With a new lieutenant governor installed for the first time in over a decade Wednesday — and over the cries of Democrats — the Texas Senate voted to break from an almost 70-year tradition intended to encourage compromise among its 31 members.
Now the approval of only 19 senators instead of 21 will be required to bring legislation to the floor for debate. The change — passed on a vote of 20-10 — has the practical effect of allowing Republicans to consider a bill without a single vote from one of the chamber’s 11 Democrats. Lt. Gov. Dan Patrick, who presides over the Senate, has targeted the tradition known as the two-thirds rule since he first entered the Legislature in 2007.
Fighting to protect the rule, Democrats said the change would strike a blow to the democratic process.
“I think it’s a sad day for the Senate, and one that we will look back on with regret,” said state Sen. Rodney Ellis, D-Houston.
But Republicans argued that the rule allowed for too much abuse of procedure for political purposes.
State Sen. Kevin Eltife, R-Tyler, said while he had supported the rule in the past and he believed it had helped craft better policy, that the time had come to reform it.
“I don’t have to tell you how hard those special sessions we had two summers ago were for the Senate,” he said. “It was a tense time for all of us.”
I was going to write some long-winded blather about this, but this Observer article sums up the main point I was going to make succinctly:
The two-thirds rule was broken anyways, [Sen. Eltife] said. The most partisan bills the Legislature has passed in recent years found a way around the requirement. When bills are brought up during a special session, as 2013’s abortion restrictions were, only a simple majority is needed to get them through the sausage factory. And legislators have plenty of ways to ignore or avoid the two-thirds rule when they really want to during session—that’s the way they passed voter ID.

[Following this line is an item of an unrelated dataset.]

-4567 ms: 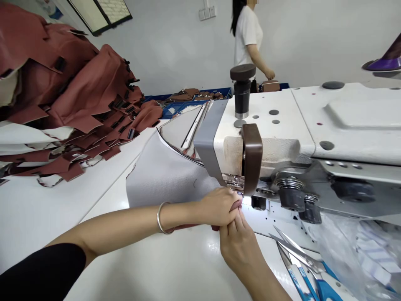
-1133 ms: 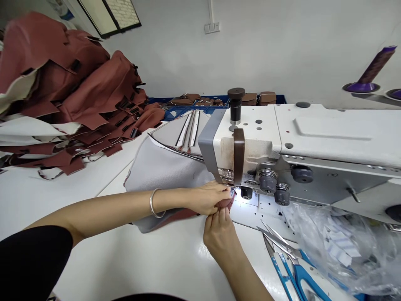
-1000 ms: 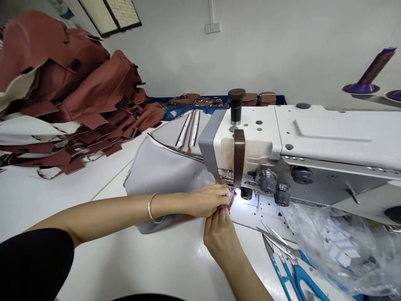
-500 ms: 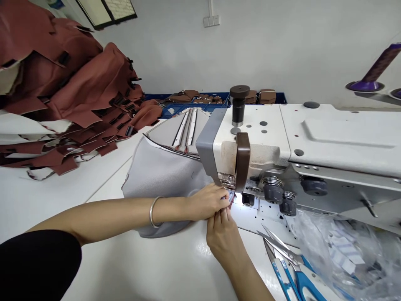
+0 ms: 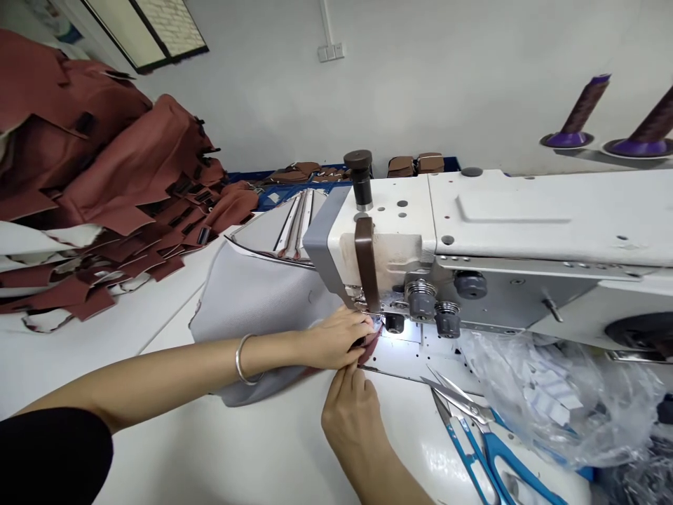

He has a point. Many Democrats stormed social media today with the hashtag #lockout—the rule change, many said, was patently unfair and would make Texas government dramatically less transparent. But this isn’t a tipping point—it’s more like the Legislature has taken a few more steps down the grand staircase of partisanship that it’s been descending for years. Democrats had very little leverage last session, and they have less now.
This. Basically, the two-thirds rule has been decorative since the second special session in 2003 that enabled the passage of the DeLay re-redistricting. It was a comfortable fiction that among other things gave Eddie Lucio an undue amount of influence. I seriously doubt that any bill will pass this session that wouldn’t have passed via some loophole or other circumvention of the two-thirds rule as it had recently existed. This is the world we live in now. Adapt or die. Newsdesk has more.